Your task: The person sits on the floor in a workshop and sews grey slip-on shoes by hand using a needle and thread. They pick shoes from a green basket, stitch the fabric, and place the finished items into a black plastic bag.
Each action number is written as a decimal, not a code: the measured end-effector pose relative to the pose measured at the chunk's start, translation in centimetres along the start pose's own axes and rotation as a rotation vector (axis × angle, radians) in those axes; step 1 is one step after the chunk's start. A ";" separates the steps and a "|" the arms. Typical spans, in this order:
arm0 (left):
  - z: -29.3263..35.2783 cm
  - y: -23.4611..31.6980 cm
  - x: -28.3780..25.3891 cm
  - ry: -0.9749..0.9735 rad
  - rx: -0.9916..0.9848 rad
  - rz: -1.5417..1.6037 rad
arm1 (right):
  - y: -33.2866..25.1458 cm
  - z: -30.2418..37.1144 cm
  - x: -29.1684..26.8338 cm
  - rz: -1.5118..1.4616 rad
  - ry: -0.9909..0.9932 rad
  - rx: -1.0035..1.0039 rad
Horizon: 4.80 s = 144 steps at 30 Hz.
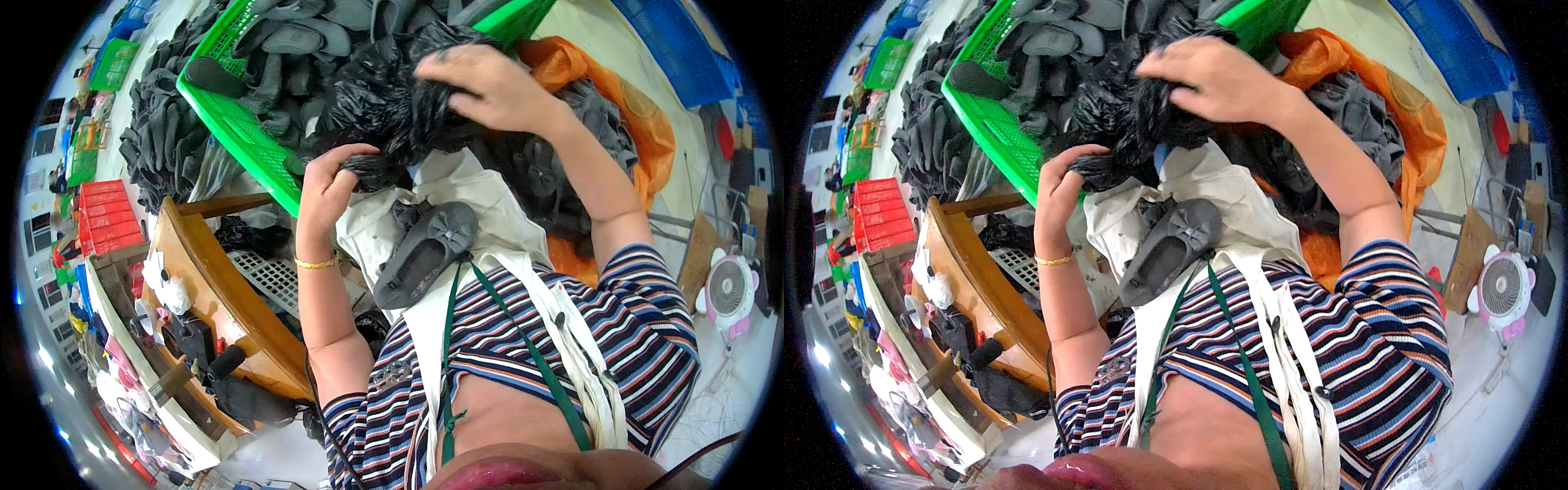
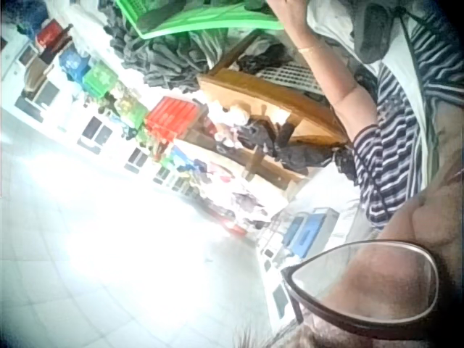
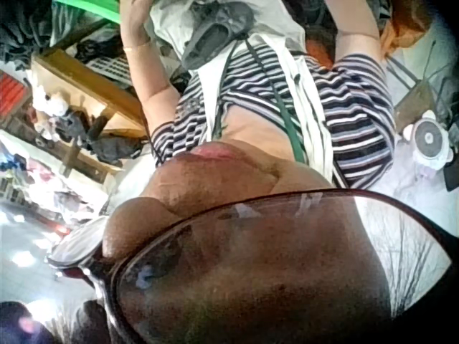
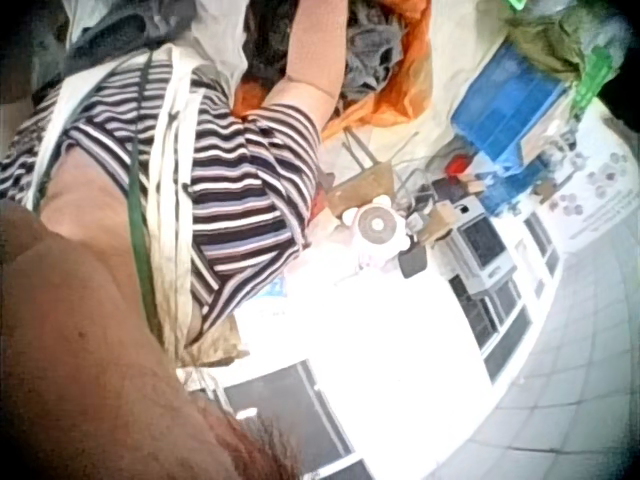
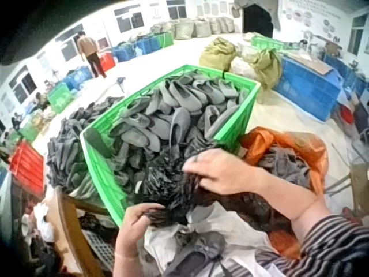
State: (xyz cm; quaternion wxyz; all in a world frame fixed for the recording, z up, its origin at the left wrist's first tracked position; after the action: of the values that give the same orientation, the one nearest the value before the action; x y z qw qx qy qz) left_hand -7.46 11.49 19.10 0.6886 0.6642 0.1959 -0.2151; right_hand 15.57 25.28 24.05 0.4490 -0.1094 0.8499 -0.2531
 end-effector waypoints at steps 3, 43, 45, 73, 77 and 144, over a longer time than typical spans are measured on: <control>-0.5 0.7 2.0 -0.221 0.033 -0.299 | -1.4 -0.3 3.3 0.105 -0.118 -0.112; 6.7 1.2 -3.9 0.689 0.428 0.515 | -2.7 -8.4 9.8 -0.282 -0.545 0.232; 7.2 1.4 -4.0 0.695 0.467 0.510 | 1.2 -9.9 11.8 0.065 -0.715 0.368; 6.9 2.1 -4.1 0.736 0.425 0.530 | 13.3 -10.8 13.0 -0.348 -0.233 0.606; 6.7 2.0 -4.4 0.741 0.455 0.618 | 13.4 -10.2 10.6 -0.884 -0.146 0.765; 2.2 8.7 -2.1 0.923 0.432 -0.999 | -4.9 -10.3 6.0 -0.972 -0.050 0.381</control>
State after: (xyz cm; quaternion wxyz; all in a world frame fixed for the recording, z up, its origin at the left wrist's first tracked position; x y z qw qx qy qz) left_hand -4.40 9.57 27.55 0.2076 0.6398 0.7015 -0.2357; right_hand 3.45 22.05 27.21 0.3117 -0.4137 0.6290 -0.5797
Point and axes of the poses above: each hand's wrist, its own z-axis away from the middle knuckle, its own x-axis out of the palm, y = z × x, the point moved 5 cm from there along -z, towards the middle knuckle, and after that the axes turned 13 degrees about -z, right-handed, at the moved point
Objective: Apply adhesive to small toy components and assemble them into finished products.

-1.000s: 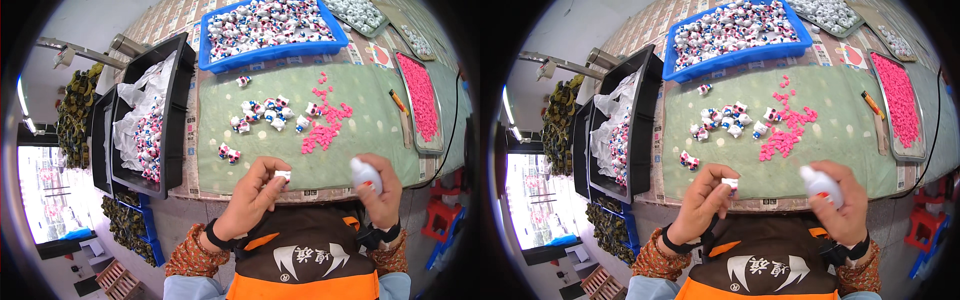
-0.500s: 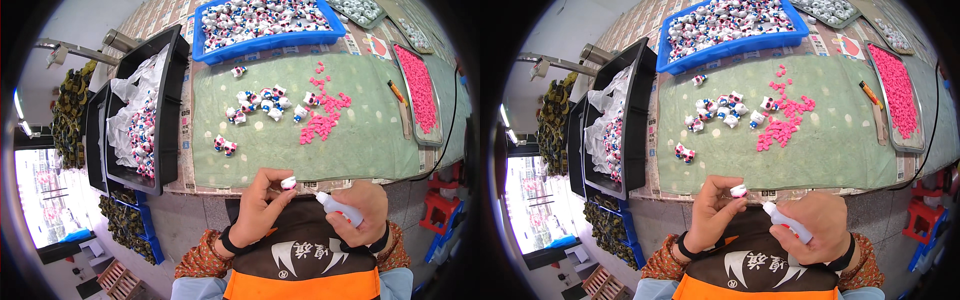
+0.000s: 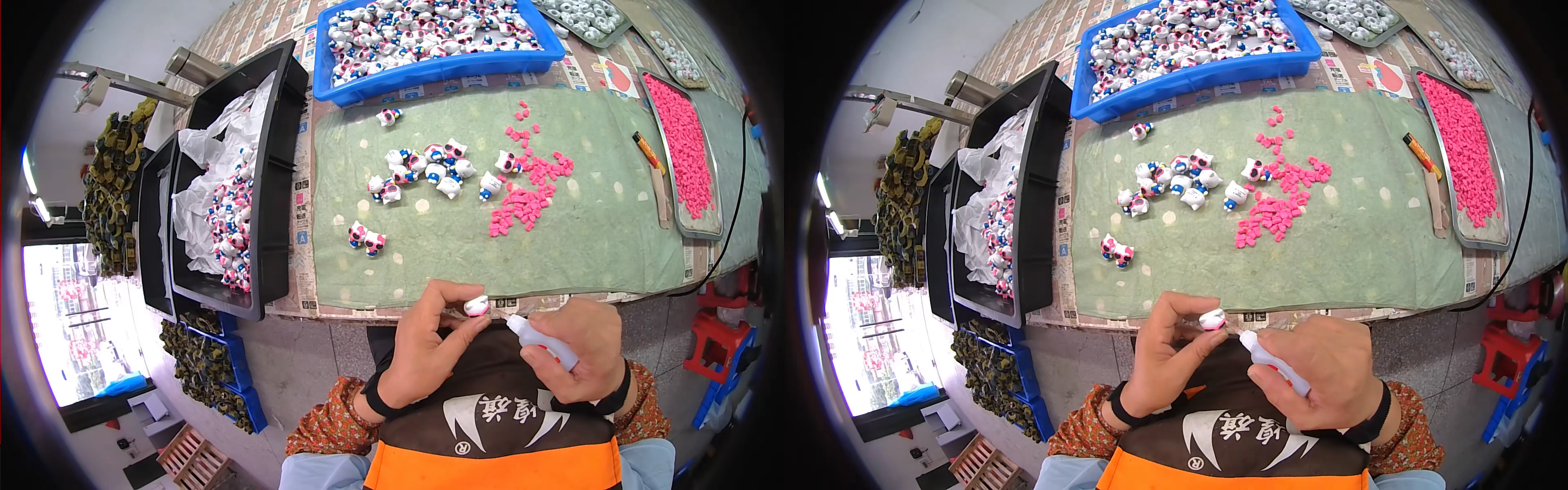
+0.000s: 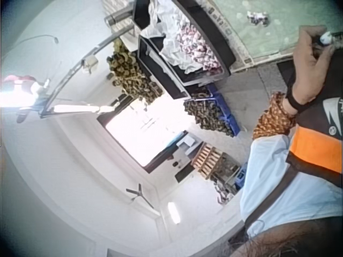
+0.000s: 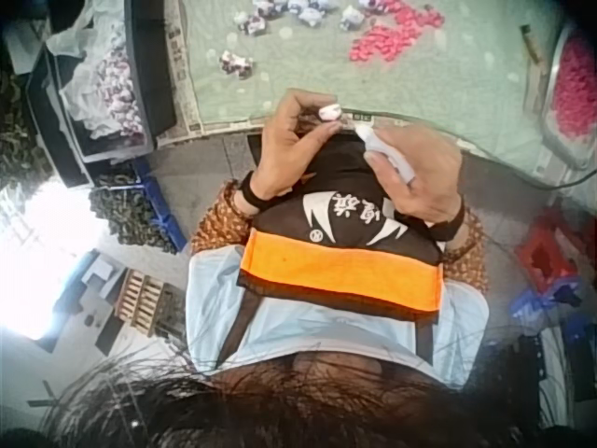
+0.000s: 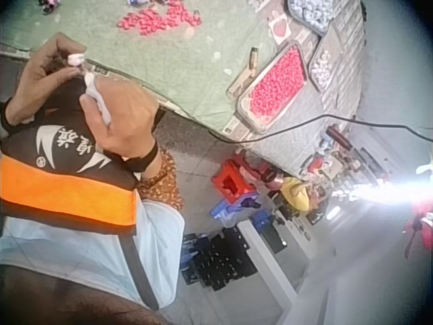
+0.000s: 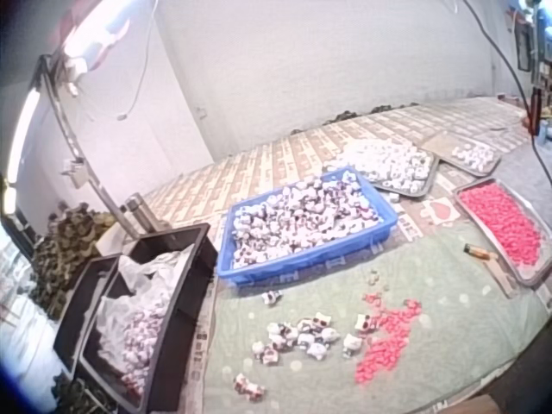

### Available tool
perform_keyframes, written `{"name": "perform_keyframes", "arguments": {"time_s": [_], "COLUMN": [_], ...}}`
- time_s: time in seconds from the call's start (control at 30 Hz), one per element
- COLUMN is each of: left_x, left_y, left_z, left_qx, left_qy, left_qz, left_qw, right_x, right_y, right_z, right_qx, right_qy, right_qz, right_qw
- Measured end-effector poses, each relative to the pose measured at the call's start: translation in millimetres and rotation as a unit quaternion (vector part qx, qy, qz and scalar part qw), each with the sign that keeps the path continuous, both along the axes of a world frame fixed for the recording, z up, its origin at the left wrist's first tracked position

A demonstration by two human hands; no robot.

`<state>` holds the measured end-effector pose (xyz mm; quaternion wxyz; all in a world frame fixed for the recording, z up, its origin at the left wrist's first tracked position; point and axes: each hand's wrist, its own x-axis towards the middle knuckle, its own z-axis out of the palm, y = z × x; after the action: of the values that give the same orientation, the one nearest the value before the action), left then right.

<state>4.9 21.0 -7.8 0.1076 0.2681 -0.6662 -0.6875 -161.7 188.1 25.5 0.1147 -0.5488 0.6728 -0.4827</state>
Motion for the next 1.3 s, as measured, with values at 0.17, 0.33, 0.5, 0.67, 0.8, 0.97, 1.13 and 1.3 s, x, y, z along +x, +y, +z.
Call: {"name": "perform_keyframes", "arguments": {"time_s": [0.17,0.33,0.5,0.67,0.8,0.97,1.13,1.3], "left_x": [0,-1,-6,-11,-13,-13,-15,-13], "left_y": [0,-5,-8,-9,-11,-12,-13,-11], "left_z": [-3,1,4,11,9,8,5,6], "left_qx": [0.007,0.116,0.165,0.155,0.147,0.129,0.117,0.084], "left_qy": [0.000,-0.007,-0.012,-0.020,-0.018,-0.013,-0.019,-0.013], "left_qz": [-0.001,-0.012,-0.037,-0.046,-0.054,-0.045,-0.057,-0.078], "left_qw": [1.000,0.993,0.986,0.987,0.987,0.991,0.991,0.993], "right_x": [-4,-20,-68,-115,-130,-107,-87,-102], "right_y": [2,17,17,16,17,6,-35,-56], "right_z": [1,-5,-20,-42,-58,-41,-30,-49], "right_qx": [0.024,0.019,-0.055,-0.072,-0.016,-0.060,0.003,0.122], "right_qy": [-0.006,-0.156,-0.372,-0.269,-0.197,0.109,0.145,0.164], "right_qz": [0.002,-0.094,-0.229,-0.259,-0.278,-0.421,-0.282,-0.268], "right_qw": [1.000,0.983,0.898,0.925,0.940,0.899,0.948,0.942]}}
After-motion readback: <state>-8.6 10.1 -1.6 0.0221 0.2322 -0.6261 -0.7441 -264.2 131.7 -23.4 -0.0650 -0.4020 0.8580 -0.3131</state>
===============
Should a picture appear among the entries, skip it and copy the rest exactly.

Your task: The person sits on the floor in a workshop and sews grey slip-on shoes by hand using a needle and thread. They pick shoes from a green basket, stitch the fabric, and place the finished items into a black plastic bag.
Each action number is written as a decimal, not a code: the measured end-effector pose relative to the pose measured at the chunk's start, translation in centimetres along the start pose's own axes and rotation as a rotation vector (axis × angle, radians) in those axes; step 1 is one step after the chunk's start. A ";" separates the steps and a "|" the arms. Typical spans, in this order:
arm0 (left):
  - z: -29.3263..35.2783 cm
  - y: -23.4611..31.6980 cm
  - x: -28.3780..25.3891 cm
  - ry: -0.9749..0.9735 rad
  - rx: -0.9916..0.9848 rad
  - rz: -1.5417..1.6037 rad
arm1 (right):
  - y: -33.2866..25.1458 cm
  - z: -30.2418..37.1144 cm
  - x: -29.1684..26.8338 cm
  - rz: -1.5118..1.4616 rad
  - ry: -0.9909..0.9932 rad
  - rx: -1.0035..1.0039 rad
Horizon: 4.80 s = 144 steps at 30 Hz.
State: (xyz cm; quaternion wxyz; all in a world frame fixed for the recording, z up, its origin at the left wrist's first tracked position; after the action: of the values that give the same orientation, the one nearest the value before the action; x y z qw qx qy qz) left_hand -7.46 11.49 19.10 0.6886 0.6642 0.1959 -0.2151; right_hand 15.57 25.28 24.05 0.4490 -0.1094 0.8499 -0.2531
 end-effector waypoints at steps 3, 43, 45, 73, 77 and 144, over a longer time than typical spans are measured on: <control>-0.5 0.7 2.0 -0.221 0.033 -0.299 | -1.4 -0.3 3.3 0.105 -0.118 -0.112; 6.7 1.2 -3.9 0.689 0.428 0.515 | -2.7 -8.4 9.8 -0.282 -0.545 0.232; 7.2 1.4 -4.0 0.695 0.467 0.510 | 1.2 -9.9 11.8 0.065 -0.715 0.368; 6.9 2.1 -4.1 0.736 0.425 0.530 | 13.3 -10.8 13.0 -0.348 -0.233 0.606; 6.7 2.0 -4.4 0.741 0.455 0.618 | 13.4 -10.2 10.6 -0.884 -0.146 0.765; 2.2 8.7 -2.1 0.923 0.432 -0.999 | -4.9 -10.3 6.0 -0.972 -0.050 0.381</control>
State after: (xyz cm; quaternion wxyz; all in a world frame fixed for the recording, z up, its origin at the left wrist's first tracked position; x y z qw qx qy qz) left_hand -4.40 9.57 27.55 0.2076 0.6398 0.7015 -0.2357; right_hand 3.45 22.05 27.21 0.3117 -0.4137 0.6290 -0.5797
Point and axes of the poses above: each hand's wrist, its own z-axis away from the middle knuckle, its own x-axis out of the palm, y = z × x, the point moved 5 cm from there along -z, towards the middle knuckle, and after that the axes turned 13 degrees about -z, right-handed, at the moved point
Objective: Apply adhesive to small toy components and assemble them into finished products.

-1.000s: 
-0.500s: 
+0.000s: 
+0.000s: 
+0.000s: 
+0.000s: 
+0.000s: 

### Available tool
perform_keyframes, written `{"name": "perform_keyframes", "arguments": {"time_s": [_], "COLUMN": [_], ...}}`
- time_s: time in seconds from the call's start (control at 30 Hz), one per element
- COLUMN is each of: left_x, left_y, left_z, left_qx, left_qy, left_qz, left_qw, right_x, right_y, right_z, right_qx, right_qy, right_qz, right_qw
- Measured end-effector poses, each relative to the pose measured at the call's start: translation in millimetres and rotation as a unit quaternion (vector part qx, qy, qz and scalar part qw), each with the sign that keeps the path continuous, both along the axes of a world frame fixed for the recording, z up, its origin at the left wrist's first tracked position

A demonstration by two human hands; no robot.

`<state>` holds the measured end-effector pose (xyz mm; quaternion wxyz; all in a world frame fixed for the recording, z up, its origin at the left wrist's first tracked position; point and axes: each hand's wrist, its own x-axis towards the middle knuckle, its own z-axis out of the palm, y = z × x; after the action: of the values that give the same orientation, the one nearest the value before the action), left then right.

<state>4.9 21.0 -7.8 0.1076 0.2681 -0.6662 -0.6875 -161.7 188.1 25.5 0.1147 -0.5488 0.6728 -0.4827</state>
Motion for the next 1.3 s, as measured, with values at 0.17, 0.33, 0.5, 0.67, 0.8, 0.97, 1.13 and 1.3 s, x, y, z along +x, +y, +z.
Call: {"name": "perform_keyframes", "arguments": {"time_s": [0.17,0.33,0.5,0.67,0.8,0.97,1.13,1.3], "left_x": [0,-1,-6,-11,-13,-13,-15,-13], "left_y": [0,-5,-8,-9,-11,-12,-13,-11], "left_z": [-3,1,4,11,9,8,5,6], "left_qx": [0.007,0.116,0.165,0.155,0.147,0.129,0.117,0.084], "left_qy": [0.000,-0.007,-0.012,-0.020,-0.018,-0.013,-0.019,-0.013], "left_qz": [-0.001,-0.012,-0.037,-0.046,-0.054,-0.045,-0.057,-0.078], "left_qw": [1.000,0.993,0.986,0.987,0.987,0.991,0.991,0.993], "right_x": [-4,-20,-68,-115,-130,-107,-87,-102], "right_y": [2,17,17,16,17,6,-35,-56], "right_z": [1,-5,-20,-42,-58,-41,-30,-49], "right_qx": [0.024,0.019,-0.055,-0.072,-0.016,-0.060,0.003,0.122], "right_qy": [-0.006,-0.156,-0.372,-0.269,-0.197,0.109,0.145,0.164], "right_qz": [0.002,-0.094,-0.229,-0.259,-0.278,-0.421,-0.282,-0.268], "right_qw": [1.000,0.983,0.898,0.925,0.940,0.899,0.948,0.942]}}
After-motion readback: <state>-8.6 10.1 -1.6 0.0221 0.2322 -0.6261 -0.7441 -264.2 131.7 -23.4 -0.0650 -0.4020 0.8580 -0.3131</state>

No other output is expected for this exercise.